25 Years later, an Anniversary I would rather forget.

          For most people, a 25 year anniversary is a reason to celebrate, but for me, the memory of August 8 1985 is one I wish I could forget. I was an enlisted man in the United States Army, stationed at Kelly Barracks in Darmstadt FRG. That was about an hour south of Frankfurt by train. My MOS (military Operating Specialty) was 12B,Combat Engineer, and I was assigned to Charlie Company of the 547th Combat Engineer Battalion.

          One of the duties that our unit rotated doing was checking vehicles as they came on our post for bombs. In the 1980s there were several attacks by terrorist against NATO military installations, and we regularly heard about incidents at other bases. In the years I was there, we had three incidents where buildings had to be evacuated because of devices that were discovered.

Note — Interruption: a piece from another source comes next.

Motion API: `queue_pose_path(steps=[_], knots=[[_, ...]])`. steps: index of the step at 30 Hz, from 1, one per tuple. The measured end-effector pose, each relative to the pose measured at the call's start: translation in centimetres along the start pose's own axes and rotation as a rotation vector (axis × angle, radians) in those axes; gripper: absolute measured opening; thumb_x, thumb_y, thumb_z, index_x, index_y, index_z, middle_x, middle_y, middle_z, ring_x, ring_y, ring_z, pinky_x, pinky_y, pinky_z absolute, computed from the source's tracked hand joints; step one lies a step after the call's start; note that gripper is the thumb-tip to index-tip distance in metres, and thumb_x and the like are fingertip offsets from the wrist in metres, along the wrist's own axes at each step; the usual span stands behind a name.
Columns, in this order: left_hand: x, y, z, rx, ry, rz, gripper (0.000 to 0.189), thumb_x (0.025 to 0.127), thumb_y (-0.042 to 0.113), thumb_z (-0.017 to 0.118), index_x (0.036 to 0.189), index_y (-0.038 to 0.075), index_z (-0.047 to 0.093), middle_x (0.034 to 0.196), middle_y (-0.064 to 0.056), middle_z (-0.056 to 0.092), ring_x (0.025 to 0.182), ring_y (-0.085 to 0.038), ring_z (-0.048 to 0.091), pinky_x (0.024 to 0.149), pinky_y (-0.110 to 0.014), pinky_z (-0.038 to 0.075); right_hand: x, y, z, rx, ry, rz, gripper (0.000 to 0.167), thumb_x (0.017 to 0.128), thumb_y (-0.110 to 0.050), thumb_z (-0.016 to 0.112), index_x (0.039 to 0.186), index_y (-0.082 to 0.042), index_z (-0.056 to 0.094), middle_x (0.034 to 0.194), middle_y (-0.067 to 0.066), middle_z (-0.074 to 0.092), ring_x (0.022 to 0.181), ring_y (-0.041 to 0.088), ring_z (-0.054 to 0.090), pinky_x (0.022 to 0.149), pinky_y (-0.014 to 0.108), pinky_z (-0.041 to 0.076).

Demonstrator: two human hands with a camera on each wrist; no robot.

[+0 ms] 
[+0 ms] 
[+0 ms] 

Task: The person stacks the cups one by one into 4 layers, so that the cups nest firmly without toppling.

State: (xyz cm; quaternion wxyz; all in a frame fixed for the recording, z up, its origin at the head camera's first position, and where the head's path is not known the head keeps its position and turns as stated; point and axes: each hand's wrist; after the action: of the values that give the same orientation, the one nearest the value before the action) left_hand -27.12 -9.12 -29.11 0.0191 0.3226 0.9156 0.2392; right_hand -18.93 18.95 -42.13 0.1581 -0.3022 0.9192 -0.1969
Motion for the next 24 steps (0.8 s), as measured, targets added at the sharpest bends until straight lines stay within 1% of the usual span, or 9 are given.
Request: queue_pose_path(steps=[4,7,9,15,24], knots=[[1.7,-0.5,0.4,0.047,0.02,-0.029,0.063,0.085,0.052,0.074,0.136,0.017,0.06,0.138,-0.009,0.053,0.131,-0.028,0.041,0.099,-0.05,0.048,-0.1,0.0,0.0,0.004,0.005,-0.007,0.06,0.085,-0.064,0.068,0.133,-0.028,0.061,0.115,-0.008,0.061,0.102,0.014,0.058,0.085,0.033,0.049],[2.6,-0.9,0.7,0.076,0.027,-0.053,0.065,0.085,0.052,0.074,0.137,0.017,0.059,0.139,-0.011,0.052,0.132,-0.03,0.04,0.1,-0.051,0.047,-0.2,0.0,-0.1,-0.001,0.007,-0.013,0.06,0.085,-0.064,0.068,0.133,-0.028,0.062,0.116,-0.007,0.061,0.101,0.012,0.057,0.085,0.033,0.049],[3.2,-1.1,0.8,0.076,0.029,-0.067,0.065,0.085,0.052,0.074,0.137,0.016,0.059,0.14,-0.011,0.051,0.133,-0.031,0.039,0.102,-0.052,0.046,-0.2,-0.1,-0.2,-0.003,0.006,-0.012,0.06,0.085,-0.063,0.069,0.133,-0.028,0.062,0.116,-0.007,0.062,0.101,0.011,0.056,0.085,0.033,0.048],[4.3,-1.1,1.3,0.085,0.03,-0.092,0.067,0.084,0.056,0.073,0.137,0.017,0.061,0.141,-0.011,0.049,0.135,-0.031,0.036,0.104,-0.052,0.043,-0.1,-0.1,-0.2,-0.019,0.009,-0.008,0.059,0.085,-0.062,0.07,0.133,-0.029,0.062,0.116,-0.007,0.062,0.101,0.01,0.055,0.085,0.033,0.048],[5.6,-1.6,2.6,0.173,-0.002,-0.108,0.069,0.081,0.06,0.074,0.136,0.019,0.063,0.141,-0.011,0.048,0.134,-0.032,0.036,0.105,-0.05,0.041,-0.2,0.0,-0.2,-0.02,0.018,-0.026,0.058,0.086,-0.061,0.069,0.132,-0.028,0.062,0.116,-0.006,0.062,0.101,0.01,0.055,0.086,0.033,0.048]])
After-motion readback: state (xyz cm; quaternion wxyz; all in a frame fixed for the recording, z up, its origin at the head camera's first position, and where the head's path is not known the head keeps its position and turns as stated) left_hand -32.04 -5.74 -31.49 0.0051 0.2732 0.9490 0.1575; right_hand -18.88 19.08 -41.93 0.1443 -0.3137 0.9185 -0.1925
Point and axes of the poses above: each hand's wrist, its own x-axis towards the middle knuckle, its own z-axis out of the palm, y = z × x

          On Wednesday morning August 8 a couple of my buddies and I convinced our Motor Sergeant to let us go to Rhein Mein airbase outside Frankfurt to purchase tickets for a rock concert. We took an early train, and after several station switches, we showed our military ID’s and passed through the main entrance We were walking across the parade grounds near the HQ of the Rhein Mein base commander when a VW minibus exploded about a hundred yards away. We were trained Army Demolitions men, and we ran towards the carnage.

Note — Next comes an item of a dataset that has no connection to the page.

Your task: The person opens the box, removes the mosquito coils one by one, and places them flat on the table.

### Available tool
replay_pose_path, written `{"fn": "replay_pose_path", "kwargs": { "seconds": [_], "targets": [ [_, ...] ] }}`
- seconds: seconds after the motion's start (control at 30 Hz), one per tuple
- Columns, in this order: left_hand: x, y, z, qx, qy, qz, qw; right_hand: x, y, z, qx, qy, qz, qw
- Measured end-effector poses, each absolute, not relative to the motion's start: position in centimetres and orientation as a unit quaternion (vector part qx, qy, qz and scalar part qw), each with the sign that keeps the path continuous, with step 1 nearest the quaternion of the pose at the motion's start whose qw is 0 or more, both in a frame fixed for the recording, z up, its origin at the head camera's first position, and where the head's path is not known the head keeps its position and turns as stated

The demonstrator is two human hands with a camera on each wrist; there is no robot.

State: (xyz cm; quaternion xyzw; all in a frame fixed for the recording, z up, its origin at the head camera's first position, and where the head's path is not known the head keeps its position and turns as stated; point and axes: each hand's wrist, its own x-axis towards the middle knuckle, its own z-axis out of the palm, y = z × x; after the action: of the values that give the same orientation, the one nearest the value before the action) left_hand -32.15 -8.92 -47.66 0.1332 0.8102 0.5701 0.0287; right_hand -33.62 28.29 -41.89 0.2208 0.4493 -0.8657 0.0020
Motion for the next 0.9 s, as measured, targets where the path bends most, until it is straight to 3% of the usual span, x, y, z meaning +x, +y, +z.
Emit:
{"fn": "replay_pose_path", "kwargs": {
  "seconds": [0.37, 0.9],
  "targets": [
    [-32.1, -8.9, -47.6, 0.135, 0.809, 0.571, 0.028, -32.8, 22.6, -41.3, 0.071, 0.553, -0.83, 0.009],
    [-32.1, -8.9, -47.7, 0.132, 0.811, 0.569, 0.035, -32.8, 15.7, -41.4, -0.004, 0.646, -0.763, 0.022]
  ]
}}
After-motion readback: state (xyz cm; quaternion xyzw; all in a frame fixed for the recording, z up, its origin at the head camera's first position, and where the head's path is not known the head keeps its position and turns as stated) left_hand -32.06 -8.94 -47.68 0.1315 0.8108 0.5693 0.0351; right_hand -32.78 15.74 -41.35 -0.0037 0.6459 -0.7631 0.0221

          There is a smell to an explosion, and that of burned flesh, that intermingled you never forget. According to what we later read in the military newspaper, The Stars and Stripes, two people were killed, and more than twenty injured. I was there, and I was sure there were more than that, but I wasn’t one to question the reports at that time, I have never forgotten what I saw that day. The van was parked in a lot that many civilian employees and the dependent family of service members used. The attack was intended to inflict mostly civilian casualties, and it did. Small children were among the wounded.

CNN was in its’ infancy, and while the Military used the Internet for communication purposes, it had not evolved anywhere near to what it is today. The attack was carried out by a terrorist group called the Red Army Faction. Two people were eventually apprehended and sentenced to prison for it. The terrorists had managed to get the bomb laden VW on the post using the stolen ID of an enlisted man they had murdered the night before.

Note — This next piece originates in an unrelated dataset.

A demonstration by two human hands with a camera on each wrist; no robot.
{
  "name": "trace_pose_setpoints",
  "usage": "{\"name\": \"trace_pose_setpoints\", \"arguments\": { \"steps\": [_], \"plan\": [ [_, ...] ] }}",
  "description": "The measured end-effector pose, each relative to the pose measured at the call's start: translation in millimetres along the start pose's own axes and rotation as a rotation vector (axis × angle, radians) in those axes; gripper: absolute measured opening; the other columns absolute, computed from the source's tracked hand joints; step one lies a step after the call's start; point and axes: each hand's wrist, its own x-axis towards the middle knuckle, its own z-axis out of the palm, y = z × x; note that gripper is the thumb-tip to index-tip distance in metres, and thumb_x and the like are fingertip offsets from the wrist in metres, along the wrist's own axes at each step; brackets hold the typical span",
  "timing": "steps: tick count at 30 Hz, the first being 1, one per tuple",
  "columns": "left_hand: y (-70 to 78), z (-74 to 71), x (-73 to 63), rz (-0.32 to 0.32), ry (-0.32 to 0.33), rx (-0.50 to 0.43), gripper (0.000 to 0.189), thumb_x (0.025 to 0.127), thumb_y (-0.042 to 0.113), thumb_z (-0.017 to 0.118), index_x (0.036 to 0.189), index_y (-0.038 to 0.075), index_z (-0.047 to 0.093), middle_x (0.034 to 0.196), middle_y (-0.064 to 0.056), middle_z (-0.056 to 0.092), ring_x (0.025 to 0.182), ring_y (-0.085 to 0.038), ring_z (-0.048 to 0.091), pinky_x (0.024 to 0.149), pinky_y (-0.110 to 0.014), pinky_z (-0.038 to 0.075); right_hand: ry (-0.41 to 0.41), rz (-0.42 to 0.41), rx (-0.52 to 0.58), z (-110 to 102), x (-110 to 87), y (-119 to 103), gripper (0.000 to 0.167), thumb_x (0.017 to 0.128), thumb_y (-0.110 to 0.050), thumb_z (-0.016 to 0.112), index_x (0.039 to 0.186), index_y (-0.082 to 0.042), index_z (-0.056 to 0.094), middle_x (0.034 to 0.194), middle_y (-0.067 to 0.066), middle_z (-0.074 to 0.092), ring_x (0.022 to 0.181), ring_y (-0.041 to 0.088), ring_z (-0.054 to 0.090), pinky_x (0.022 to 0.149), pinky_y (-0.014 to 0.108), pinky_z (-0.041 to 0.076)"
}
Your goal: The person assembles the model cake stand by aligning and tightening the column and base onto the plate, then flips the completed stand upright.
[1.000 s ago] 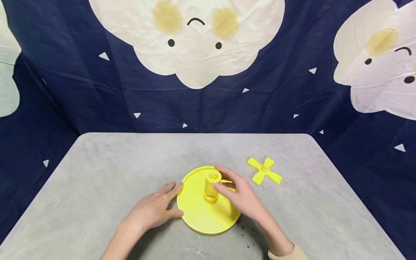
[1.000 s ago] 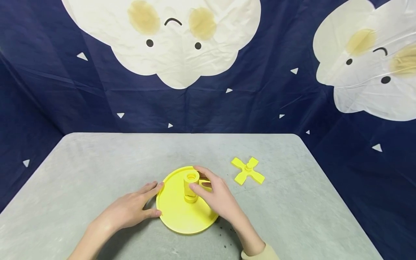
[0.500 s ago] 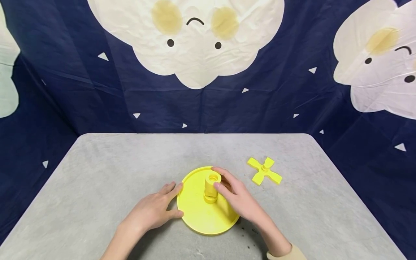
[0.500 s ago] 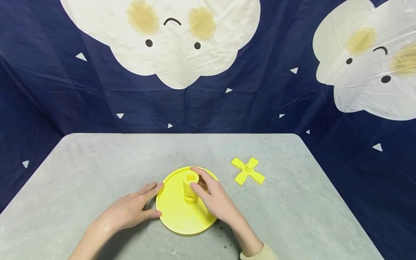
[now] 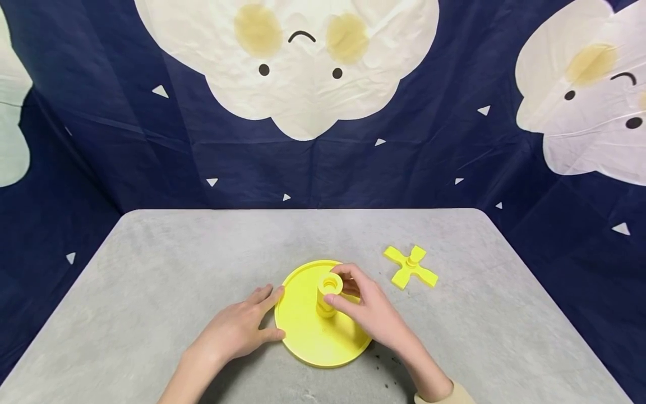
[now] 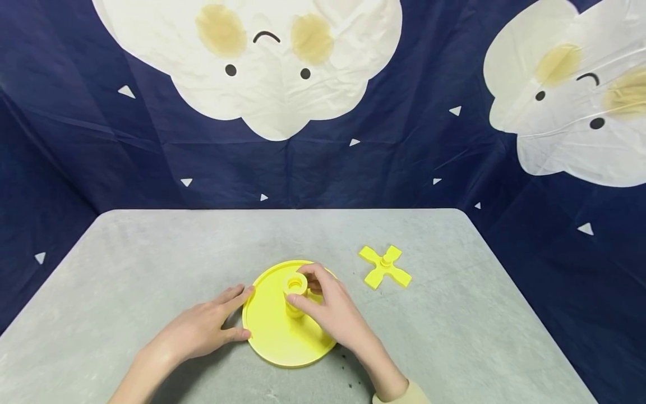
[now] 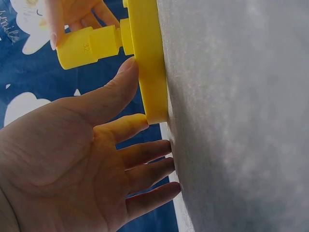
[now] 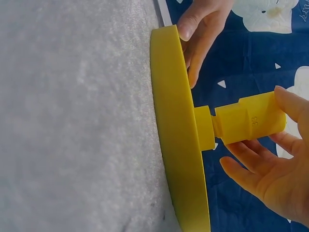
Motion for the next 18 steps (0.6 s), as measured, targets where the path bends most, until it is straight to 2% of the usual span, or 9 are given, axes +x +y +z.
{"name": "trace_pose_setpoints", "arguments": {
  "steps": [4,9,14,18],
  "plan": [
    [-0.4,-0.5,0.3,-0.006,0.000,0.003,0.086,0.087,0.053,0.076,0.159,0.021,0.042,0.164,-0.017,0.040,0.149,-0.041,0.042,0.113,-0.065,0.042,0.000,-0.013,0.002,1.0,0.8,1.1,0.050,0.095,-0.038,0.074,0.139,-0.026,0.056,0.140,-0.001,0.062,0.129,0.015,0.061,0.112,0.037,0.052],
    [0.8,-1.6,2.5,-0.017,-0.012,0.006,0.086,0.087,0.054,0.076,0.159,0.023,0.041,0.165,-0.016,0.039,0.150,-0.040,0.042,0.114,-0.065,0.042,-0.050,-0.047,0.002,0.3,0.4,4.4,0.054,0.101,-0.038,0.066,0.150,-0.032,0.047,0.155,0.004,0.053,0.138,0.018,0.056,0.114,0.038,0.050],
    [2.1,-2.4,3.1,-0.025,-0.018,0.001,0.086,0.087,0.053,0.077,0.159,0.023,0.042,0.166,-0.015,0.038,0.150,-0.040,0.042,0.114,-0.065,0.042,-0.082,-0.011,-0.027,-0.8,0.0,4.3,0.049,0.105,-0.042,0.058,0.152,-0.040,0.043,0.153,-0.003,0.053,0.132,0.014,0.061,0.112,0.038,0.051],
    [1.1,-0.8,0.9,-0.019,-0.007,-0.009,0.086,0.086,0.052,0.077,0.159,0.022,0.043,0.165,-0.016,0.039,0.150,-0.040,0.042,0.114,-0.064,0.043,-0.085,0.009,-0.038,-0.1,-0.4,4.2,0.045,0.105,-0.043,0.057,0.149,-0.041,0.046,0.150,-0.006,0.056,0.127,0.013,0.063,0.109,0.037,0.053]
  ]
}}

So here we are 25 years later, and the name of the terrorists group is Al-Queda, not the Red Army Faction. We are fighting them in Afghanistan and Pakistan instead of Western Europe. The enemy’s face has changed as well as the field of battle, but I still see the same old conflict, just bigger, but definitely not better. In a few short years after the 1985 attack, the Berlin Wall fell, and less than a decade after that in 1998, The Red Army Faction announced it was disbanding. Then came 9/11, and it all started over again with Al-Queda. The more things change, the more they stay the same, except this time the enemy is more organized and better trained, but then, so are we.

Today a small granite marker stands on the site at Rhein Mein where the bomb exploded, in remembrance of the victims. Someday I will get around to traveling overseas and viewing it. In all probability 25 years from now there will be American men and women veterans observing their own anniversaries, and thinking about their experiences the same as I do now. They will probably ponder going to visit the granite marker at the site of their personal memory. I wonder if someday we will run out of granite for all the markers?

1 comment:

Anonymous said...

Outstanding stuff, Mr. Casey.

I remember the Red Army Faction, also referred to as the Baader-Meinhof Gang.

I remember the Red Brigades in Italy, as well.

My buddy did a lot of time at the Gebelstadt Airbase back in the day.